Если бы единственной заботой Вана было облегчение отроческого плотского пыла, облегчение каким угодно способом, если бы, иными словами, ни о какой любви не шло и речи, наш юный друг сумел бы умерить - хотя бы на то злополучное лето - двусмысленность и гнусность своего поведения. Но поскольку Ван любил Аду, вынужденно сложное высвобождение этого пыла ничего само по себе не завершало; или, вернее, завершалось тупиком, ибо оставалось неразделенным; ибо в ужасе утаивалось; ибо не имело возможности истаять в последующем несравнимо большем блаженстве, которое, подобно мглистому пику за лютым горным проходом, обещало стать верной вершиной его опасных отношений с Адой. Во всю ту пришедшуюся на разлив лета неделю или две, несмотря на каждодневные поцелуи, что перепархивали, будто бабочки, с этих волос на эту шею, Ван чувствовал, что стоит от нее даже дальше, чем был в канун того дня, когда по воле случая губы его прижались к какому-то вершку ее кожи, почти не воспринятому чувственно в ветвящемся лабиринте шаттэльской яблони.
Но суть природы - рост и движение. Как-то под вечер он подобрался к ней сзади - там же, в музыкальной, - гораздо бесшумнее, чем когда-либо прежде, потому что пришел босиком, и маленькая Ада, обернувшись, закрыла глаза и приникла своими губами к его в свежем, как роза, поцелуе, заворожившем и заморочившем Вана.
– А теперь беги, - сказала она, - быстро-быстро, я занята.
И поскольку он глупо мешкал, она мазнула его мокрой кистью по горящему лбу, как бы "осенив крестным знаменьем", по древнему эстотскому обычаю.

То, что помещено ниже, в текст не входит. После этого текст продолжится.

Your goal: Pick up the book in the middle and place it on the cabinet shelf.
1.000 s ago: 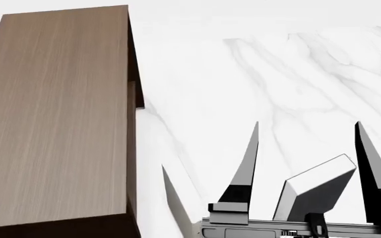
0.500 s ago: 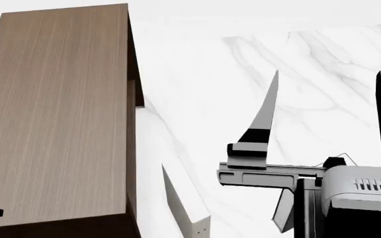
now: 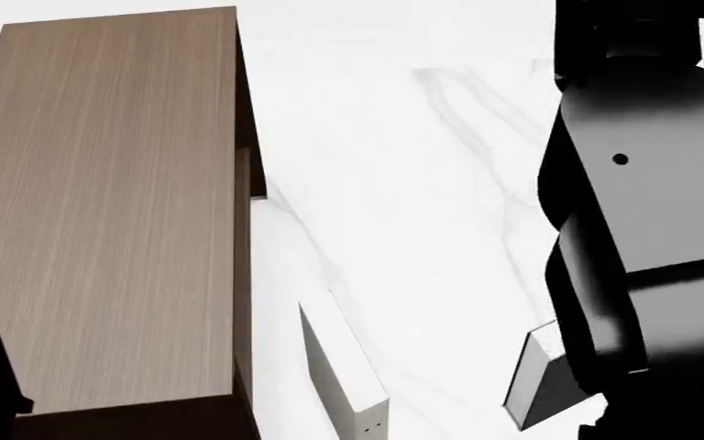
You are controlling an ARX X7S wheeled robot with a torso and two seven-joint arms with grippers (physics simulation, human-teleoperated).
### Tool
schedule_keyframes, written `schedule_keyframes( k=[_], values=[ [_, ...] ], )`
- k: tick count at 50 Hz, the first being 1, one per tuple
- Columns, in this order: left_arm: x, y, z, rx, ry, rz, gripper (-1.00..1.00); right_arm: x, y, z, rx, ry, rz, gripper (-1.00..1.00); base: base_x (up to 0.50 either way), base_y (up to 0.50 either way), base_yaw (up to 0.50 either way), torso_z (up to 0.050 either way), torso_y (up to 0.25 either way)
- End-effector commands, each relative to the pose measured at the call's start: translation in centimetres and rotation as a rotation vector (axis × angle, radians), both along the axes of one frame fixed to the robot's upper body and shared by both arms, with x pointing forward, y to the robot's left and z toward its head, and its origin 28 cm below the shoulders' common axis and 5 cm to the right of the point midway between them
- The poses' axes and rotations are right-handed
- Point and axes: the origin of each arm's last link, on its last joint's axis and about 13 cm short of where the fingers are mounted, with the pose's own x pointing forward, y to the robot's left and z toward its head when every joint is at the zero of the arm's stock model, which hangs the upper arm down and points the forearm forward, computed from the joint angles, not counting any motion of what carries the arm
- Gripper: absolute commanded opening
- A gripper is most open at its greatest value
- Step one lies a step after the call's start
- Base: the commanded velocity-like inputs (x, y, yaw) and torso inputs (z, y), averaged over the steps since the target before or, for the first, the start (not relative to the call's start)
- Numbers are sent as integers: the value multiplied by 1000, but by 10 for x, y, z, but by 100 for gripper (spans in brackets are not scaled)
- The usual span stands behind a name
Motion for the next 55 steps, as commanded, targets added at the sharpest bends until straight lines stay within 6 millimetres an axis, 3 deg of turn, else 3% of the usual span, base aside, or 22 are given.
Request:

– Мне нужно закончить эту штуку, - сказала она, указывая пурпурно-фиалковой кистью на помесь Ophrys scolopax с Ophrys veenae, - а уже пора одеваться, потому что Марине приспичило, чтобы Ким нас щелкнул, как мы с тобой держимся за ручки и ухмыляемся (ухмыляясь и вновь поворачиваясь к своему отвратительному цветку).
17
Самый толстый из найденных в библиотеке словарей сообщал в статье "Губа": "Любая из двух складок плоти, окружающих отверстие".
"Милейший Эмиль", как Ада называла Monsieur Littre, сообщал следующее: "Partie exterieure et charnue qui forme le contour de la bouche ... Les deux bords d'une plaie simple" (мы без затей беседуем нашими ранами, и раны порождают потомство) "...C'est le membre qui leche". Милейший Эмиль!
Маленькую, но пухлую русскую энциклопедию "губа" заинтересовала лишь в качестве территориального округа в древней Ляске да еще полярной заводи.
Их губы обладали абсурдным сходством складки, тона и текстуры. У Вана верхняя напоминала формой летящую прямо на вас морскую ширококрылую птицу, тогда как нижняя, полная и хмурая, придавала его обычному выражению оттенок жестокости. Ни малейших признаков этой жестокости не замечалось в губах Ады, но вырезанная в форме лука верхняя и великоватая, пренебрежительно выпяченная, матово-розовая нижняя повторяли рот Вана в женском ключе.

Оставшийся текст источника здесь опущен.